Task to carry out
Reproduce the data below line by line, from its first line to the line with "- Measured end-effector", both included, and nothing past that point.

Items from a data source:
:::::
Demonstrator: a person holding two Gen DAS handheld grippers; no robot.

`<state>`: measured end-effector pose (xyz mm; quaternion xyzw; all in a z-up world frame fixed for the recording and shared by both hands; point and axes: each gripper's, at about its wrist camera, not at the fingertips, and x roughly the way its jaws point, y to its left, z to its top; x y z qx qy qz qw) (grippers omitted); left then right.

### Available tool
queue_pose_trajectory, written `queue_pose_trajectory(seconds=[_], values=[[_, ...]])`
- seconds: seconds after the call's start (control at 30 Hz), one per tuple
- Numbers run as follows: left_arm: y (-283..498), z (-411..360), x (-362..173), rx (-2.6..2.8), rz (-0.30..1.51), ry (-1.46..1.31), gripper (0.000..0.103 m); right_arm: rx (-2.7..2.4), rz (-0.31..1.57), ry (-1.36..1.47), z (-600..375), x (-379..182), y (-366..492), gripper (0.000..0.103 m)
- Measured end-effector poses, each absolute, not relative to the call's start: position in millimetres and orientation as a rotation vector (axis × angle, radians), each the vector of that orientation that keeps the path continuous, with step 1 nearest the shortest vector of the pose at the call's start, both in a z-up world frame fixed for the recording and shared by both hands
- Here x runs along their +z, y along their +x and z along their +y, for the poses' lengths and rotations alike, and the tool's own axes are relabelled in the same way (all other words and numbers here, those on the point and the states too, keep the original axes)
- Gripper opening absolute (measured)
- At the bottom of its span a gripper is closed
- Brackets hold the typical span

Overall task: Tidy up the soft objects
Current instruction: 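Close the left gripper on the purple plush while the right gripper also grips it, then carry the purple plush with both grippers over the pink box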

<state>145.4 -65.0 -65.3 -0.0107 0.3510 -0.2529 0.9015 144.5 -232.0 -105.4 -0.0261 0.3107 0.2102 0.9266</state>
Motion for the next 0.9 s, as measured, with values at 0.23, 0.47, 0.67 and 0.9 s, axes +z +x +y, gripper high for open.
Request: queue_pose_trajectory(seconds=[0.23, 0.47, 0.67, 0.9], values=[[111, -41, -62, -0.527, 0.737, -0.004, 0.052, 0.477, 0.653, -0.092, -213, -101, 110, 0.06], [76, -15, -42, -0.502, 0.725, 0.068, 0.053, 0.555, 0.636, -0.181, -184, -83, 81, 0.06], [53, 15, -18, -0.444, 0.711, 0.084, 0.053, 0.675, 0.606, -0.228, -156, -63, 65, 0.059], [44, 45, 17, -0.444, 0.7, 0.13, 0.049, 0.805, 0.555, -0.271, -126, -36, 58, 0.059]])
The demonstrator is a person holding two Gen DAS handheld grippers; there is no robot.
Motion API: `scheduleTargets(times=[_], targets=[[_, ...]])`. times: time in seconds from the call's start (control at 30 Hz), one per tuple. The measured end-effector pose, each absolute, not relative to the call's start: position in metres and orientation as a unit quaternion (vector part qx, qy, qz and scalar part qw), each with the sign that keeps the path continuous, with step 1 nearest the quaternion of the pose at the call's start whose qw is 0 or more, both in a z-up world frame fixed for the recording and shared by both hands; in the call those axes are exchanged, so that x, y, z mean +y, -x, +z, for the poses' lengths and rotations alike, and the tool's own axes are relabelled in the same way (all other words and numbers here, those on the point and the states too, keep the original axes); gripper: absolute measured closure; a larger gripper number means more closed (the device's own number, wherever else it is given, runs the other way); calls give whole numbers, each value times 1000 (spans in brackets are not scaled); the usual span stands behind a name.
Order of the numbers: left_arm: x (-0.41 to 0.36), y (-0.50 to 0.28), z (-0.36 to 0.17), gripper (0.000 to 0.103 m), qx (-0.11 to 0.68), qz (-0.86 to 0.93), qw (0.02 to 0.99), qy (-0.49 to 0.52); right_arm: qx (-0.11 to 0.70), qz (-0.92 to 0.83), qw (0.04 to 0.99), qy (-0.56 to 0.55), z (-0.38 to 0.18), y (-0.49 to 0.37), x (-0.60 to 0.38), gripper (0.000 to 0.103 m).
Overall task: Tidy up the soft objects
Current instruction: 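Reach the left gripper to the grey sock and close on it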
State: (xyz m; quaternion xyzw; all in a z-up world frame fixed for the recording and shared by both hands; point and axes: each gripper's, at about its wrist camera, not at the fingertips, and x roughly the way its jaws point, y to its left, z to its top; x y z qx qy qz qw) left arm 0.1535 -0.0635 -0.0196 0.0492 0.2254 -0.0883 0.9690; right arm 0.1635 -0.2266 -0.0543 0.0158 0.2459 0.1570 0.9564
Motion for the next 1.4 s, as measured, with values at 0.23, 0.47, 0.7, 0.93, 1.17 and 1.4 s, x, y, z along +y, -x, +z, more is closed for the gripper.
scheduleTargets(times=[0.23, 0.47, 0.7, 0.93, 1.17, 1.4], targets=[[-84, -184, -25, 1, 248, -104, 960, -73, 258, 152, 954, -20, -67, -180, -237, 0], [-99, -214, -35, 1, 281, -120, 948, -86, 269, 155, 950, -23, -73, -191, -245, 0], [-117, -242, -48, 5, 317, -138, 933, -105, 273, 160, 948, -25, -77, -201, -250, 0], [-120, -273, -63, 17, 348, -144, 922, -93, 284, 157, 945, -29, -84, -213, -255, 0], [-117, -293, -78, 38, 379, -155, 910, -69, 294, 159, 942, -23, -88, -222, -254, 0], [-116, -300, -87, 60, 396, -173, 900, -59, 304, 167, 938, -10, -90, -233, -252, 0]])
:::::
Exercise solution
Demonstrator: a person holding two Gen DAS handheld grippers; no robot.

`<state>`: measured end-effector pose (xyz mm; quaternion xyzw; all in a z-up world frame fixed for the recording and shared by both hands; point and axes: each gripper's, at about its wrist camera, not at the fingertips, and x roughly the way its jaws point, y to its left, z to its top; x y z qx qy qz qw) (grippers omitted); left then right.

### Available tool
queue_pose_trajectory, written `queue_pose_trajectory(seconds=[_], values=[[_, ...]])`
- seconds: seconds after the call's start (control at 30 Hz), one per tuple
- Numbers run as follows: left_arm: y (-283..498), z (-411..360), x (-362..173), rx (-2.6..2.8), rz (-0.30..1.51), ry (-1.46..1.31), gripper (0.000..0.103 m); right_arm: rx (-2.7..2.4), rz (-0.31..1.57), ry (-1.36..1.47), z (-600..375), x (-379..182), y (-366..492), gripper (0.000..0.103 m)
- Measured end-effector poses, each absolute, not relative to the call's start: position in millimetres and orientation as a rotation vector (axis × angle, radians), each the vector of that orientation that keeps the path continuous, with step 1 nearest the shortest vector of the pose at the call's start, both in a z-up world frame fixed for the recording and shared by both hands

The answer has been supplied in full.